My mother was diagnosed with Alzheimer's 10 years ago and her decline has significantly increased within the past six months. She remembers how to do some things - like dressing herself and going to the bathroom alone. However, for the most part she is just like a 2 or 3 year old toddler and needs constant supervision. I quit my job last year in order to better care for my mother (85), my father (84) and my uncle(88). I am very happy with that choice and their state of health, level of care and quality of life have dramatically improved with my daily involvement. Whenver I try to take a respite, I am so concerned for my mother's safety and welfare that I cannot really enjoy myself. I keep counseling and advising my father that my mother is like a young child, but he seems so clueless as to how to interact with - let alone care for her......I know he is saddened by her decline (so am I) and I also acknowledge his state of denial, but it is putting my mother at risk.
I, too, had multiple elders to care for over the course of many years. I know how hard it is to find just a few hours, let alone a few days, for yourself.
The only thing I can think of for you to do is to hire some in-home care. Because of the holidays I'd start lining something up if this is when you want to take time.
You deserve this time, so don't let guilt stop you. No matter if your dad complains or whatever else happens, just say this is how it is.

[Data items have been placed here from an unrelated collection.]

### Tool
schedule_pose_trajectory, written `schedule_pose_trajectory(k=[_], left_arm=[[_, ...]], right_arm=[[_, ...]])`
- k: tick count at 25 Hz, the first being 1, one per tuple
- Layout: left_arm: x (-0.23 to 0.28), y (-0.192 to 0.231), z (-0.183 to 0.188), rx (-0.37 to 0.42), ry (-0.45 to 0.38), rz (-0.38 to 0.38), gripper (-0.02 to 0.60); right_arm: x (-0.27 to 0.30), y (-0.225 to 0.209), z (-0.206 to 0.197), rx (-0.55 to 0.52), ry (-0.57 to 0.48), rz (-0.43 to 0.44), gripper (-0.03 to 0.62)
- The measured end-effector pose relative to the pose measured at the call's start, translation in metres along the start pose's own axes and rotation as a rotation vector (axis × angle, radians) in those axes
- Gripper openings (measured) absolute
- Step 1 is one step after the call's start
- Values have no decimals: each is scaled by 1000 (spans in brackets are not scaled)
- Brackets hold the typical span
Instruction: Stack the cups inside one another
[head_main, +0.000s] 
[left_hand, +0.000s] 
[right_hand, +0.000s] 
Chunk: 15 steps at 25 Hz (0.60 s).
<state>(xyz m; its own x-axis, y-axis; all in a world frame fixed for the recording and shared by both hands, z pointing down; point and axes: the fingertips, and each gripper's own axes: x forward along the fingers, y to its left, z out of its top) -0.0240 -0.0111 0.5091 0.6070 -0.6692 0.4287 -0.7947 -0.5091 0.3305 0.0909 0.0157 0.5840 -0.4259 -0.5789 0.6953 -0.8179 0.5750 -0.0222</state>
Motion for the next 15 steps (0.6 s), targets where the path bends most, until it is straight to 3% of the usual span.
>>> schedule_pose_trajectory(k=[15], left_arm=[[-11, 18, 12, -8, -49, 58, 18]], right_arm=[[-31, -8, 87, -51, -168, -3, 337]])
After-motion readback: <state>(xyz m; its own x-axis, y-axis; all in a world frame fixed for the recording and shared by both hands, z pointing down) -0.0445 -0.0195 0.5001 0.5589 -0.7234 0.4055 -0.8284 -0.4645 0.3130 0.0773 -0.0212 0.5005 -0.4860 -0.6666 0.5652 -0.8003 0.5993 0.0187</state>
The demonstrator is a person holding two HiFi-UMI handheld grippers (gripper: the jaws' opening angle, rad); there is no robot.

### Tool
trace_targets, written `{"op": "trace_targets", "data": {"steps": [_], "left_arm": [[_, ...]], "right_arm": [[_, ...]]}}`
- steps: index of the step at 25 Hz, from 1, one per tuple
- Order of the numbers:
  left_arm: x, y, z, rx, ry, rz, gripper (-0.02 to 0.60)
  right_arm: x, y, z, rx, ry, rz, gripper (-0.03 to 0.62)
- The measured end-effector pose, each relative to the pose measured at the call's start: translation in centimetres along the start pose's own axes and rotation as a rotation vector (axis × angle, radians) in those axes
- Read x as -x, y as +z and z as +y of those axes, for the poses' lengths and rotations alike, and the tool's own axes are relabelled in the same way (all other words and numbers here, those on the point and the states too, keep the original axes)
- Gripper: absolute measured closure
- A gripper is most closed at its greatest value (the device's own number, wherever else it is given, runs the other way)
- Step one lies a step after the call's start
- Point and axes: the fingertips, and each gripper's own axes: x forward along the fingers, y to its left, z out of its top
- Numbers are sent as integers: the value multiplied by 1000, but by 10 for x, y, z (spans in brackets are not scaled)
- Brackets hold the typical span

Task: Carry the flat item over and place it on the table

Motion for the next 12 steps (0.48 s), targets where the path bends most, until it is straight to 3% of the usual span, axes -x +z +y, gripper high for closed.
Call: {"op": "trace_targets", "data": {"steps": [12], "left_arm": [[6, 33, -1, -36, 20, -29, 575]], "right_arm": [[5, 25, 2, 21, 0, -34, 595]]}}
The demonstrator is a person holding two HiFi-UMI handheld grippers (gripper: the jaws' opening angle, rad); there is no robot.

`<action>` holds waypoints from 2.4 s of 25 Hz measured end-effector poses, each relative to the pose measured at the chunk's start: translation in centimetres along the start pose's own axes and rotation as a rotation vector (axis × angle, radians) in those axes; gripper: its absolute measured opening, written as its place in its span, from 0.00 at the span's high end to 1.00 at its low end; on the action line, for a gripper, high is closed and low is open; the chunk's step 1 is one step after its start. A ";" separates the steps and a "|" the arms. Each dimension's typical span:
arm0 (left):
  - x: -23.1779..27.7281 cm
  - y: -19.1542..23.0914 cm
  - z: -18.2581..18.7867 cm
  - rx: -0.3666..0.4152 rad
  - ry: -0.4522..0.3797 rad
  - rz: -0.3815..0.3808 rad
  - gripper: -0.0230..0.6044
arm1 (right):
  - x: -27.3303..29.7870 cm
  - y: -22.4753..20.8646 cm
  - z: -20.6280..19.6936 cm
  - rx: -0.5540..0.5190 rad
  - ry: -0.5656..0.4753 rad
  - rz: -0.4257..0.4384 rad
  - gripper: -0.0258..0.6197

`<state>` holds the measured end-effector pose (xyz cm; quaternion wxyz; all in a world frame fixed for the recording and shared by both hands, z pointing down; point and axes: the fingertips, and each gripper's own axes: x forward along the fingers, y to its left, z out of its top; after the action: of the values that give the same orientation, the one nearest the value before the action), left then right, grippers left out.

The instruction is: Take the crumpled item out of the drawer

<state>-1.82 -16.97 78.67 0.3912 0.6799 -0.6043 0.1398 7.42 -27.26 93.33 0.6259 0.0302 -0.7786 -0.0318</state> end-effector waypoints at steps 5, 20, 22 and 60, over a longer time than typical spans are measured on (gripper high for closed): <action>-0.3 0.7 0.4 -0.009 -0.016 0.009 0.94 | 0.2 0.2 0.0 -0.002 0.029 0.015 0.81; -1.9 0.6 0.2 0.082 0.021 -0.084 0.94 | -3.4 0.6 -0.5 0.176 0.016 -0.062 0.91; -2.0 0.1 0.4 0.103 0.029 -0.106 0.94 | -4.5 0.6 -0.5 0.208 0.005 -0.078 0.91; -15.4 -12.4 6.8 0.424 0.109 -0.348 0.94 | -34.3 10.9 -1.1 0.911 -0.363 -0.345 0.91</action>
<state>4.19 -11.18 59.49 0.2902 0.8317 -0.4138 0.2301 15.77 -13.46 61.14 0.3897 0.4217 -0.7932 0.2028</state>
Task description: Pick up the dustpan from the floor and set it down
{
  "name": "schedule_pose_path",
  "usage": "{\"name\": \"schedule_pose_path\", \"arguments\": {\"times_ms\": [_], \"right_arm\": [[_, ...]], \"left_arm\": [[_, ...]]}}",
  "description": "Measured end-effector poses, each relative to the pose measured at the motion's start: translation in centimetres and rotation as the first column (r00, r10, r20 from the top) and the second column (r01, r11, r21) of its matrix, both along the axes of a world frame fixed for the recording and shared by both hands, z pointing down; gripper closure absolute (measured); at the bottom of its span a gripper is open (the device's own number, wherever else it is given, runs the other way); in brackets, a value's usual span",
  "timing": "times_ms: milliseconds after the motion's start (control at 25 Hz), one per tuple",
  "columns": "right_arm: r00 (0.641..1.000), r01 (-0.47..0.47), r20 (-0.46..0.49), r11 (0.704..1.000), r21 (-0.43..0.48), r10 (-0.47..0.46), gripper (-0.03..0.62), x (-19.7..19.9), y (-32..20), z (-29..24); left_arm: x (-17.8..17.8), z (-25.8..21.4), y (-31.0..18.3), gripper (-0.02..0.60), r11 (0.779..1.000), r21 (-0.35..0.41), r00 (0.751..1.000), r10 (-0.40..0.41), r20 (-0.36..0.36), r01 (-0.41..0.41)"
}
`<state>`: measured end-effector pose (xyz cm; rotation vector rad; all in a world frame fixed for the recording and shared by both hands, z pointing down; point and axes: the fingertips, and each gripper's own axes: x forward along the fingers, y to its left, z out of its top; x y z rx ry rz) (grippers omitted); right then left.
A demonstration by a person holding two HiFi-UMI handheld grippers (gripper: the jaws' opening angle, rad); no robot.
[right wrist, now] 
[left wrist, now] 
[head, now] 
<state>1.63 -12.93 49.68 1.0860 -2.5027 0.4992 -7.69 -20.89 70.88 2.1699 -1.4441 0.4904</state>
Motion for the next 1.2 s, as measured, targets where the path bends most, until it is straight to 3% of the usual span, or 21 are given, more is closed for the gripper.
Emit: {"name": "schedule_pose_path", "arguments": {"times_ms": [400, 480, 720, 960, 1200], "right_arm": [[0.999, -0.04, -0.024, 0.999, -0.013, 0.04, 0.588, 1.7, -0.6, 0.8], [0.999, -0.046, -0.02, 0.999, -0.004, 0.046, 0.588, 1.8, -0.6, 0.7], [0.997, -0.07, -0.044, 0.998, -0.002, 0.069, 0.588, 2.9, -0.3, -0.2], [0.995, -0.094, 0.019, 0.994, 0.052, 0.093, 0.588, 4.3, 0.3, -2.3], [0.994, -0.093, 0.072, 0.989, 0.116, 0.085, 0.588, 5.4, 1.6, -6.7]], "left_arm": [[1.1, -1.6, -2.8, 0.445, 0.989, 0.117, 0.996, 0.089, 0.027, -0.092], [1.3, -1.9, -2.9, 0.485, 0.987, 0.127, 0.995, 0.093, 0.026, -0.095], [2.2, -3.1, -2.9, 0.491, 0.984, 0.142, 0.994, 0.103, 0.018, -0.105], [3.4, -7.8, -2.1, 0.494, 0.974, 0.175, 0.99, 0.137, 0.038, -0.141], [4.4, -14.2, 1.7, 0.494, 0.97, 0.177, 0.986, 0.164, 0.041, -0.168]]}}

Then do all the prep work you can and let a caregiving agency take over for a brief time. It may not hurt to break someone in ahead of time.
I realize that this is expensive, but your health is important. Please try to find a way.
Carol
From what I have learned so far, it is really impossible to make someone, especially an elderly person accept or adjust in a particular way. It's pretty much what they do and we have to make adjustments to cover it. I agree that you have to reach outside for assistance to care for your mom. You both deserve it. Spending energy on trying to get your dad on board is probably not going to be productive. Just make the arrangements for outside help and let him adjust in his own way and own time.
Care providing can be overwhelming. Make sure you take care of yourself. I wouldn't count on your dad though. It's not likely he will be able to help you.
Your biggest problem will be unearned, undeserved guilt. I know. Most of us do because we're been there. Please keep looking and keep us posted.
Carol
My own Dad is that way, I ask him what pills is Mom taking and he has no idea, but if I ask Mom what pills is Dad taking, she can rattle them off, including how many each day, and the strength of the pills, and when Dad needs to reorder.
I remember one day my Dad called saying Mom wants to make a doctor appointment. Ok, which doctor? Dad couldn't remember but it had to do with "down there".... [sigh]. Glad I asked Mom later, she wanted to see her Urologist for her bladder.